AI & RoboticsNews

Hands-on: Adobe Photoshop Camera uses AI to redefine mobile photo editing

It’s nine in the morning on a rainy December 23, and my iPhone has just photographed a supermoon from my front door — no easy feat since the real moon is a distant and barely visible waning crescent today, and I’m shooting in pure daylight. Even by the latest and greatest smartphone camera technology standards, my device has captured an impossible image, yet when I look at my device’s screen, I see exactly what you’re seeing above, only moving live.

That’s the promise of Adobe Photoshop Camera, which was announced at Adobe Max in November along with so many other Adobe apps that you might have missed it. In a nutshell, Photoshop Camera is Adobe’s play for mobile device users who use Instagram and Snapchat to shoot and edit photos, cutting Adobe’s photo apps out of the loop. Currently in beta, the free app uses AI to identify what the smartphone camera is seeing in real time, then applies Photoshop effects on the fly, without the need to open a separate app or wait for post-processing.

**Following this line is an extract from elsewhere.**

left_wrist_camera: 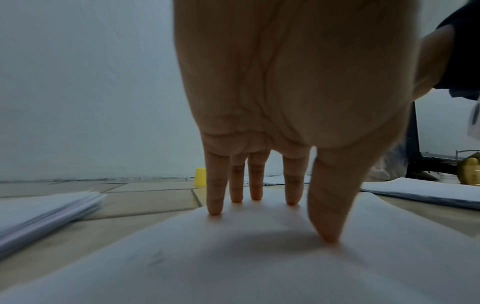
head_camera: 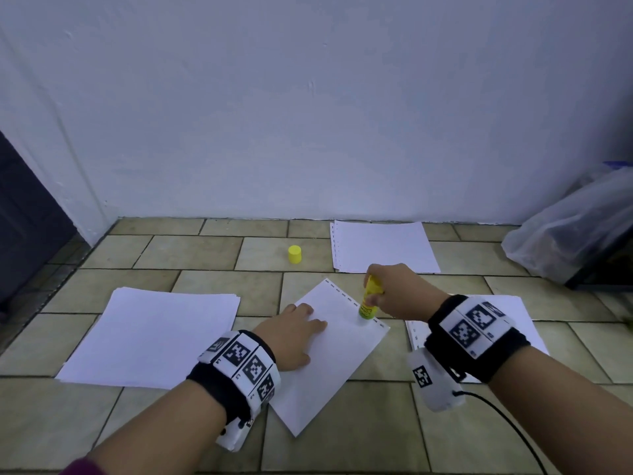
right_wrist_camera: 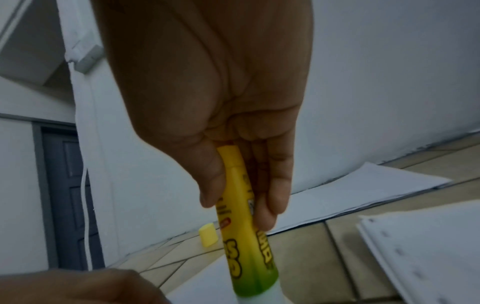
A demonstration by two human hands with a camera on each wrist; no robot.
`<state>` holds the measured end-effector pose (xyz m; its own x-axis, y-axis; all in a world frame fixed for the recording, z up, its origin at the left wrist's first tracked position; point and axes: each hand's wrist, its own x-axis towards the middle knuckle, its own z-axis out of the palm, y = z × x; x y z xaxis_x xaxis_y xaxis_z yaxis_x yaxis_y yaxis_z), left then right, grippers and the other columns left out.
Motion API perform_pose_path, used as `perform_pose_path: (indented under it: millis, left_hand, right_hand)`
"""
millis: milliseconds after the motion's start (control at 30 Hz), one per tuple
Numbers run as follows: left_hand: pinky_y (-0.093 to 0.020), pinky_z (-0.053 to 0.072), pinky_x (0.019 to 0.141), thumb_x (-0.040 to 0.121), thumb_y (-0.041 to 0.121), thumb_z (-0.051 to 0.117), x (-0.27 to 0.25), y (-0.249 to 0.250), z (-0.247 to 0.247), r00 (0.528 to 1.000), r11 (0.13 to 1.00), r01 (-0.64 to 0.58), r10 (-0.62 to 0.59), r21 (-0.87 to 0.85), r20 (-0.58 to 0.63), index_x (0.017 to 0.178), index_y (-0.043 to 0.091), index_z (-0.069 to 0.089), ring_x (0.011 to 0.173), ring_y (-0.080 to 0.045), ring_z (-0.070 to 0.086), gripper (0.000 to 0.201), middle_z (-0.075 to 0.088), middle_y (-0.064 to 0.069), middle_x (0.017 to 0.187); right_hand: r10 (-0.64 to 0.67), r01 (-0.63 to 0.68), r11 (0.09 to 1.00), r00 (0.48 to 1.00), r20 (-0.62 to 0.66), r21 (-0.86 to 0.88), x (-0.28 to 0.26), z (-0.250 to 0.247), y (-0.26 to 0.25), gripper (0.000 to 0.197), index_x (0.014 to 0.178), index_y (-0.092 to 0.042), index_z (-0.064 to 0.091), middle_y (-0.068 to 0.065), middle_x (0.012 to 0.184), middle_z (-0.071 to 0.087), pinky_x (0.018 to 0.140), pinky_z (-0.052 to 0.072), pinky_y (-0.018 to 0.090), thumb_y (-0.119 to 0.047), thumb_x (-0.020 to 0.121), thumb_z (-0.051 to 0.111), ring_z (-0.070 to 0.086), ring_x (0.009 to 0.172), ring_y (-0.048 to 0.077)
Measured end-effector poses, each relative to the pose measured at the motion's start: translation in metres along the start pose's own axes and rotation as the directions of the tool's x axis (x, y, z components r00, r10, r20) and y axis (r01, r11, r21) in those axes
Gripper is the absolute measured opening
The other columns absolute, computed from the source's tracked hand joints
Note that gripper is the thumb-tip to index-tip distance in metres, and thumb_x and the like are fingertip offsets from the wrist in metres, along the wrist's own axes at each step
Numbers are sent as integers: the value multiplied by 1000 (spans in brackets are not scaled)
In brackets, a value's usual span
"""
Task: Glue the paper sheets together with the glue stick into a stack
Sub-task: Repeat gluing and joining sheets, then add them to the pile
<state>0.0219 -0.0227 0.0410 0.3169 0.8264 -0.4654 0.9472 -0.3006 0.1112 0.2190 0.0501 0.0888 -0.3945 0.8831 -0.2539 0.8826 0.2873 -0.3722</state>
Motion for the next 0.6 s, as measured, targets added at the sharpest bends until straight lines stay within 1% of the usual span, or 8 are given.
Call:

Adobe said at Max that Photoshop Camera uses its Sensei AI platform, though it’s worth noting that the AI recognition features don’t require a live internet connection. Once a “lens” — potentially combining a color filter with animations and specific object-recognition abilities — has been downloaded to your iOS or Android device, its effects can be applied offline. And with over 20 initial lenses to choose from, including filters that would otherwise have required Photoshop or similar tools, users will have plenty to play with when the app becomes widely available.

In beta form, Photoshop Camera includes lenses such as Dreamcatcher, which applies a dreamy animated background and static foreground to whatever the front or rear camera sees, while adjusting the real image’s colors to match the other elements. Multiple comic book filters live inside Pop Art, which instantly applies a cartoony, Take On Me-style filter to faces while replacing the background and color-shifting people. A lens developed with musician Billie Eilish gives people angel or demon wings, complete with heaven or hell backdrops.

Conceptually, all of these effects might sound simple — and like things Photoshop has enabled creatives to churn out for years. The real trick in Photoshop Camera is completely eliminating the need for a human creative to do post-processing, and making the process so fast and automated that it happens multiple times per second. A machine learning-trained AI process is performing live image segmentation, screening one or more people out from their backgrounds and foregrounds, then differentially applying new background art and objects that track with their movements.

As you can see in the rightmost image above, Adobe’s AI is correctly screening my daughter’s body out from both the bench she’s sitting on and the table in front of her, applying the blue-green color filter only to the person. Or at least, mostly. As you watch Photoshop Camera working live on a device, you can see it making split-second changes to perceived edges of hair, clothing, and other objects. Those edges have proved tough for even 3D depth-sensing cameras to manage, so it’s no surprise to see a software-based solution struggling a little at the seams, as well.

Some of Photoshop Camera’s other lenses are more subtle. Like a similar software trick pioneered by Google, Portrait (above) uses the same image segmentation technology to artificially soften backgrounds without the need for a second or depth-sensing camera, while Studio Light mimics the Portrait Lighting feature Apple introduced in 2017. Another lens, Food, lets you choose from seven different automatic adjustments designed to improve the immediate results of food photography. In limited testing at a restaurant, I didn’t find Food’s results to be noticeably better than what my iPhone 11 Pro achieves on its own, but your mileage may vary.

The difference between Photoshop Camera’s results and your raw out-of-phone images may seem bigger if you’re using a less capable device than a top-of-line iPhone. You’ll also enjoy using it if you really love applying serious special effects to your images, and want something different from Instagram or Snapchat AR lenses, with bigger, cleaner photos as outputs. You’ll always have the ability to edit them further manually, either with other mobile-first tools or using a more powerful version of Photoshop.

In short, Photoshop Camera’s use of AI has serious potential to raise the table stakes for the next generation of smartphone cameras — and bring tomorrow’s low-end cameras closer to the performance of today’s higher-end ones. While the free app is still in beta for iOS and Android, expect it to become widely available through Apple’s and Google’s app stores in the near future.